◆ YOUR INSTRUCTIONS
Look through the entries for the string "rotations" and copy every line where it shows up.

RECORDS FOR THE TASK: Begin

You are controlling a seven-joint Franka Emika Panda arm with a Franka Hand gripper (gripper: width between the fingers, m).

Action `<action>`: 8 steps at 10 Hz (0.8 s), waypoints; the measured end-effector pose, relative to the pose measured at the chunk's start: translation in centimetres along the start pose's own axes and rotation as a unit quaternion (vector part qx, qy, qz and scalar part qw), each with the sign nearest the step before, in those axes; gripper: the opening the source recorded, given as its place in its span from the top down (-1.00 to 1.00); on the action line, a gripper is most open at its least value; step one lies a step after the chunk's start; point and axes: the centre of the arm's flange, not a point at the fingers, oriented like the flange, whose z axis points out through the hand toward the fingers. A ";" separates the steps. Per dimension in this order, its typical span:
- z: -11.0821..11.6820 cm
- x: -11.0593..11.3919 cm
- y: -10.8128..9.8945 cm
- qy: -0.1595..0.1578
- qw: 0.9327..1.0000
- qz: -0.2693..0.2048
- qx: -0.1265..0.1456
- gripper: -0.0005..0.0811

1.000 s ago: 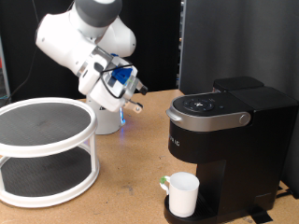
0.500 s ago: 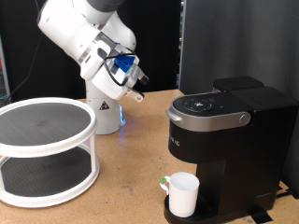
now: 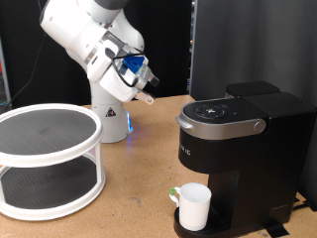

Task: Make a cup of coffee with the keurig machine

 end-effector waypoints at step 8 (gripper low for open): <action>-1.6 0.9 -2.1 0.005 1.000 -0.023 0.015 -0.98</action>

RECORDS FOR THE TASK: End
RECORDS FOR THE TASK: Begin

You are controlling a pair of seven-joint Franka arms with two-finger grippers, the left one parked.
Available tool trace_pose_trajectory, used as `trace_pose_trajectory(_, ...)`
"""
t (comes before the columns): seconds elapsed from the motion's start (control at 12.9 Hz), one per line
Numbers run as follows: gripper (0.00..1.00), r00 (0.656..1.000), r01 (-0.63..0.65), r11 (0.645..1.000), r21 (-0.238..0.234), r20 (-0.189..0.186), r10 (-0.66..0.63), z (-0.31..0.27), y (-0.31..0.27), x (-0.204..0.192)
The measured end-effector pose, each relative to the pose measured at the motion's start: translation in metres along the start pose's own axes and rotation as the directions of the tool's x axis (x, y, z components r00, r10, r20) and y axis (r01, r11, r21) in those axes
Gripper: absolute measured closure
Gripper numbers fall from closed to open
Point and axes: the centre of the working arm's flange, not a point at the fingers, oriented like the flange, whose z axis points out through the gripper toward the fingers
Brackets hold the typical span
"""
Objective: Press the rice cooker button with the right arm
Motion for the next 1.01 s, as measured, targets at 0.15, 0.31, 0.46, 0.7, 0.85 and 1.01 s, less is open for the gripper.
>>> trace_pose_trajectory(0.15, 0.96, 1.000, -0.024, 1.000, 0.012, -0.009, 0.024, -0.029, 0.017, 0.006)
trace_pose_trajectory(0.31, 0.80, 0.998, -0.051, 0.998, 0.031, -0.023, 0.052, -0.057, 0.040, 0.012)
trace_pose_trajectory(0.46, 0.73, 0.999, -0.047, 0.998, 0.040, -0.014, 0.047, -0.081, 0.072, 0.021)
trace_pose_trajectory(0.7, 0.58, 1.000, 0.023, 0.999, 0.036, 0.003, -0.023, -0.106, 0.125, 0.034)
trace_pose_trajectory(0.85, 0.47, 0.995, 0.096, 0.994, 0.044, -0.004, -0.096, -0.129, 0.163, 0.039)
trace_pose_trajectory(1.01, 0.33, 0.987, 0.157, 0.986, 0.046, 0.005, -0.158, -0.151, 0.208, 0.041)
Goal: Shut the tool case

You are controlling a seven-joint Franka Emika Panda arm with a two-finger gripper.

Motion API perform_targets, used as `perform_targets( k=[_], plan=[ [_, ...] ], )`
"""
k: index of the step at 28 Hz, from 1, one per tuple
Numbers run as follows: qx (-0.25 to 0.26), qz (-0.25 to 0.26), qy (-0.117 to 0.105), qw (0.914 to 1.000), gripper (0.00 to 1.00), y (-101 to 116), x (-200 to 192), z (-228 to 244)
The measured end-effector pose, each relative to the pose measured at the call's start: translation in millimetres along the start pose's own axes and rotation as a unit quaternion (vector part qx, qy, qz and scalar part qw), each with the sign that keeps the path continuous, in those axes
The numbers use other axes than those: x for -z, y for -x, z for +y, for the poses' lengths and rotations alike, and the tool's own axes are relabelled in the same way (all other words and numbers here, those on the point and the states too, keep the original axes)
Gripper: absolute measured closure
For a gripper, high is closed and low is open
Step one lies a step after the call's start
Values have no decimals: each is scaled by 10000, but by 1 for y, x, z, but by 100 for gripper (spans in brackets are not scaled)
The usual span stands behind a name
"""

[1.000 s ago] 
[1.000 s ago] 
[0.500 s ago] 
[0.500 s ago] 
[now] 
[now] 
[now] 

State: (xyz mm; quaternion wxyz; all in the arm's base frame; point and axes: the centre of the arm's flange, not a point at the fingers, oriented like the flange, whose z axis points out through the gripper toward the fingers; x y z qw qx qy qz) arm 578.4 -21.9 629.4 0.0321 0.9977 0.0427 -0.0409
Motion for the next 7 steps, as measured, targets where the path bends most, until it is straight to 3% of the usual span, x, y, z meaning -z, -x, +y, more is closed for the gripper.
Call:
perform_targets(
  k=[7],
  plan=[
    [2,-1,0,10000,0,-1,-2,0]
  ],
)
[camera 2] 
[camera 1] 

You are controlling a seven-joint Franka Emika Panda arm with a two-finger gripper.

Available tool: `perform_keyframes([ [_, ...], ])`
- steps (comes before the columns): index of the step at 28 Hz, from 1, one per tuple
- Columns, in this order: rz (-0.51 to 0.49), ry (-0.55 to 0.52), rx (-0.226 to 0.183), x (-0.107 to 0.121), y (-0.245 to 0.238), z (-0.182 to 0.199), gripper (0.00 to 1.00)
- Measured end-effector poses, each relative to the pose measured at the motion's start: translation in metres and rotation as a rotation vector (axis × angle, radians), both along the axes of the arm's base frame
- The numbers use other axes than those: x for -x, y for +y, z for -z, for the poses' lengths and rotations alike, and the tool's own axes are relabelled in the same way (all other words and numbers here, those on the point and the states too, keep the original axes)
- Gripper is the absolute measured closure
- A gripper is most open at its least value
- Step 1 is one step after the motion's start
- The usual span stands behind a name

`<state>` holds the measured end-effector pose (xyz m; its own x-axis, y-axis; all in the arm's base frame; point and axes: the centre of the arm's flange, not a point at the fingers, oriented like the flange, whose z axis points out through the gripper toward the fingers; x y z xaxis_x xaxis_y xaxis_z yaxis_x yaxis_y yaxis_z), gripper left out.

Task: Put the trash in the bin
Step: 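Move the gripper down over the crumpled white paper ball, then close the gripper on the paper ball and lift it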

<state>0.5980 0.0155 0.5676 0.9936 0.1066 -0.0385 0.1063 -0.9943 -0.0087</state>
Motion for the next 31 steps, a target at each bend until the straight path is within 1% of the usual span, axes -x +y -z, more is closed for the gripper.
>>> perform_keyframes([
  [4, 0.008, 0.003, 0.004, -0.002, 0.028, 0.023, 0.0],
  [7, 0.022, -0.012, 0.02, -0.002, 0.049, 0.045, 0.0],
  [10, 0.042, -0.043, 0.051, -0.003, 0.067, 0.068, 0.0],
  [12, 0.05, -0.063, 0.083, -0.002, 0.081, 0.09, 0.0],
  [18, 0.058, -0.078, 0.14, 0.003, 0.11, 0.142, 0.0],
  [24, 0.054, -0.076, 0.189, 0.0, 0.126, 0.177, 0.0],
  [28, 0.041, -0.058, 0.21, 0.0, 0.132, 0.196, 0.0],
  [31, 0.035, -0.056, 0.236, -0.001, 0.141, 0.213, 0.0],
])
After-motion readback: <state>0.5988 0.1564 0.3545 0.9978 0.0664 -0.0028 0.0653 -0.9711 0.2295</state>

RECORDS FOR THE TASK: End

◆ REPLY
The numbers use other axes than those: x for -z, y for -x, z for +y, for the poses' lengths and rotations alike, and the tool's own axes are relabelled in the same way (all other words and numbers here, those on the point and the states too, keep the original axes)
- The numbers use other axes than those: x for -x, y for +y, z for -z, for the poses' lengths and rotations alike, and the tool's own axes are relabelled in the same way (all other words and numbers here, those on the point and the states too, keep the original axes)

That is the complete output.